Created for the Annual Report of the Director, United States Coast and Geodetic Survey of 1926, field work accomplished by the agency is illustrated, using different forms of notation. Hydrography work, finished around St. Croix, is depicted in light blue. Other hydrographic surveys were completed are St. Croix and Culebra and in the straits between Puerto Rico and Culebra and Vieques using the wire drag method and are illustrated in red. In wire drag surveys, a wire is attached to two ships or boats and set to a certain depth by a system of weights and buoys. The wire is then dragged between two points, and if it encounters an obstacle, the wire becomes taut and forms a 'V'. This reveals submerged rocks, wrecks, and other obstructions with more accuracy, along with an accurate reading of depth. No topographic surveys were conducted in the region during 1926, per the map, and triangulation surveys were conducted on and around Culebra.

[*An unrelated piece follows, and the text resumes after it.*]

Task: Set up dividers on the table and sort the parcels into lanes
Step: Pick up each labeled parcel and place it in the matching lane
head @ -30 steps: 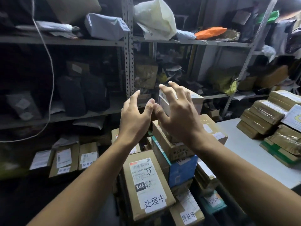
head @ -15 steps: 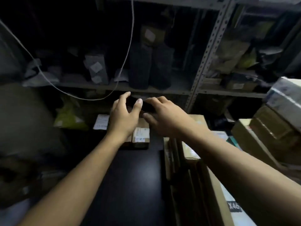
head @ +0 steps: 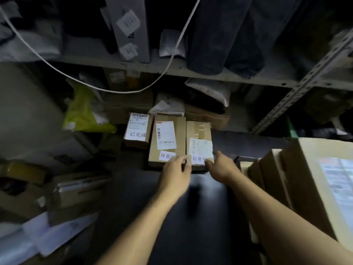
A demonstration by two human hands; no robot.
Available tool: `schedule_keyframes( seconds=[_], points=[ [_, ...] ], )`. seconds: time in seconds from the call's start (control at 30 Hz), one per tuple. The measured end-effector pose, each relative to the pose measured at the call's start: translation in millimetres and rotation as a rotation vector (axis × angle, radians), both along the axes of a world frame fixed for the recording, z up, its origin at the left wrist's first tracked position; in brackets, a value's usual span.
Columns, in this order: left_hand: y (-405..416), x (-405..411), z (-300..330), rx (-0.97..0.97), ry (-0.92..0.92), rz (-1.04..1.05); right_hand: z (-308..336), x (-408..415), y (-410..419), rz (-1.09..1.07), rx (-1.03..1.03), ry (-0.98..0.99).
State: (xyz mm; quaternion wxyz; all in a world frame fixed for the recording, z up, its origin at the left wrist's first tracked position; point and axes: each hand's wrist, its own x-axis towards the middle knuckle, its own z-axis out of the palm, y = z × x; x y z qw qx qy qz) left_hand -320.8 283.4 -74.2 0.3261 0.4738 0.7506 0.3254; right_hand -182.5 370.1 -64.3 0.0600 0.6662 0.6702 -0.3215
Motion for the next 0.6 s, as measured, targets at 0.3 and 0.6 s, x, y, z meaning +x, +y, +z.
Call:
schedule_keyframes(
  seconds=[0.3, 0.6],
  points=[
    [35.9, 26.3, -63.4, -0.27, 0.314, -0.513, -77.1, -10.4, 23.0, -0.41, -0.055, 0.327],
    [22.0, 24.3, -69.9, -0.286, 0.252, -0.497, -88.5, -8.1, 14.8, -0.609, -0.128, 0.537]
  ],
)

A key explaining the different notations employed on the map is located along the bottom border and a table in the lower left corner lists other forms of survey work completed during 1926. The table states that a seismological station and a magnetic observatory were established on Puerto Rico and that two primary tide stations were established in the Virgin Islands.

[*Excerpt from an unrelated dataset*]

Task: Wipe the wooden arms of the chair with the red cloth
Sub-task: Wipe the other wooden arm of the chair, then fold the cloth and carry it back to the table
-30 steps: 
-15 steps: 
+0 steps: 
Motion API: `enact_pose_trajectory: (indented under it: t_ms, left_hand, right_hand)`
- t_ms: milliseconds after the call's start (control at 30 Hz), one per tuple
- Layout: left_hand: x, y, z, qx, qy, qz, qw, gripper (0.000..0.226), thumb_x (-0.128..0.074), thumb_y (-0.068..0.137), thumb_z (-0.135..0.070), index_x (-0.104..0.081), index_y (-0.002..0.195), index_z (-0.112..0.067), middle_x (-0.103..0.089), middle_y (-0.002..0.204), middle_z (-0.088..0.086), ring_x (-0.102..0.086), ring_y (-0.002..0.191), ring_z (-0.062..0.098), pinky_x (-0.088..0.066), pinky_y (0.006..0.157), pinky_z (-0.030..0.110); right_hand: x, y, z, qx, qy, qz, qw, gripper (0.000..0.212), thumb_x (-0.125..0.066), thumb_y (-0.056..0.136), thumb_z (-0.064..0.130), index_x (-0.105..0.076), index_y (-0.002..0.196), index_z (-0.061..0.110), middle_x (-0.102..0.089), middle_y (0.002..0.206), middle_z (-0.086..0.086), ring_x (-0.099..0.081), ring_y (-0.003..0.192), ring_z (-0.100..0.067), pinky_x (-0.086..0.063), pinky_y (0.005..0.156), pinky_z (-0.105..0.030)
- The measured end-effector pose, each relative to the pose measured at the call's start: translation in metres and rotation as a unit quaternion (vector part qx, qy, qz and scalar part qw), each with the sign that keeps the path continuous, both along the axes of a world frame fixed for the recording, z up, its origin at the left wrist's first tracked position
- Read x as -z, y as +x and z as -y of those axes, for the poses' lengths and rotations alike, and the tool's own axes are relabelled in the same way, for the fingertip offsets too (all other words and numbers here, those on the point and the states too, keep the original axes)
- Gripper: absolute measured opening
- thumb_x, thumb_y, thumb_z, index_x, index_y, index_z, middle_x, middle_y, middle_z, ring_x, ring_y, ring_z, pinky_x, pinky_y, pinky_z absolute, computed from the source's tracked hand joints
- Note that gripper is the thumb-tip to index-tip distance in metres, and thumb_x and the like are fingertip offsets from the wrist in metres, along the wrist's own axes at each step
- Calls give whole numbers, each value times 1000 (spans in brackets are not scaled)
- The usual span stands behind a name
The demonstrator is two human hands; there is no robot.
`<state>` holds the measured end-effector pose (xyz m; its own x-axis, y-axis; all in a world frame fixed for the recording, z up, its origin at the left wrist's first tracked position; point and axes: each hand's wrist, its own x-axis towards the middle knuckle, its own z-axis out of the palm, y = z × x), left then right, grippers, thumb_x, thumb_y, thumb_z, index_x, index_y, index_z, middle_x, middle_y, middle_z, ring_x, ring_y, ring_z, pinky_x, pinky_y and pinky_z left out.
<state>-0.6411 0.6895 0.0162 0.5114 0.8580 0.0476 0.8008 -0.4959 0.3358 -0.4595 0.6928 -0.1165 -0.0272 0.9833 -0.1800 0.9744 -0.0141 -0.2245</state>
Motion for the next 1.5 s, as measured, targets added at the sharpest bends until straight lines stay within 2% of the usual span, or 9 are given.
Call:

This map was produced by the U.S. Coast and Geodetic Survey for inclusion in the Annual Report of the Director of the Coast and Geodetic Survey. The director in 1926 was E. Lester Jones.
Cartographer
The Office of the Coast Survey (later the U.S. Geodetic Survey) (1807 - present), founded in 1807 by President Thomas Jefferson and Secretary of Commerce Albert Gallatin, is the oldest scientific organization in the U.S. Federal Government. Jefferson created the "Survey of the Coast," as it was then called, in response to a need for accurate navigational charts of the new nation's coasts and harbors. The first superintendent of the Coast Survey was Swiss immigrant and West Point mathematics professor Ferdinand Hassler. Under the direction of Hassler, from 1816 to 1843, the ideological and scientific foundations for the Coast Survey were established. Hassler, and the Coast Survey under him developed a reputation for uncompromising dedication to the principles of accuracy and excellence. Hassler lead the Coast Survey until his death in 1843, at which time Alexander Dallas Bache, a great-grandson of Benjamin Franklin, took the helm. Under the leadership A. D. Bache, the Coast Survey did most of its most important work. During his Superintendence, from 1843 to 1865, Bache was steadfast advocate of American science and navigation and in fact founded the American Academy of Sciences. Bache was succeeded by Benjamin Pierce who ran the Survey from 1867 to 1874. Pierce was in turn succeeded by Carlile Pollock Patterson who was Superintendent from 1874 to 1881. In 1878, under Patterson's superintendence, the U.S. Coast Survey was reorganized as the U.S. Coast and Geodetic Survey (C & GS or USGS) to accommodate topographic as well as nautical surveys. Today the Coast Survey is part of the National Oceanic and Atmospheric Administration or NOAA. More by this mapmaker...
Source
Jones, E. Lester, Annual Report of the Director, United States Coast and Geodetic Survey to the Secretary of Commerce for the Fiscal Year Ended June 30, 1926 (Washington: Government Printing Office) 1926.
Very good. Slight wear along original fold lines. Blank on verso.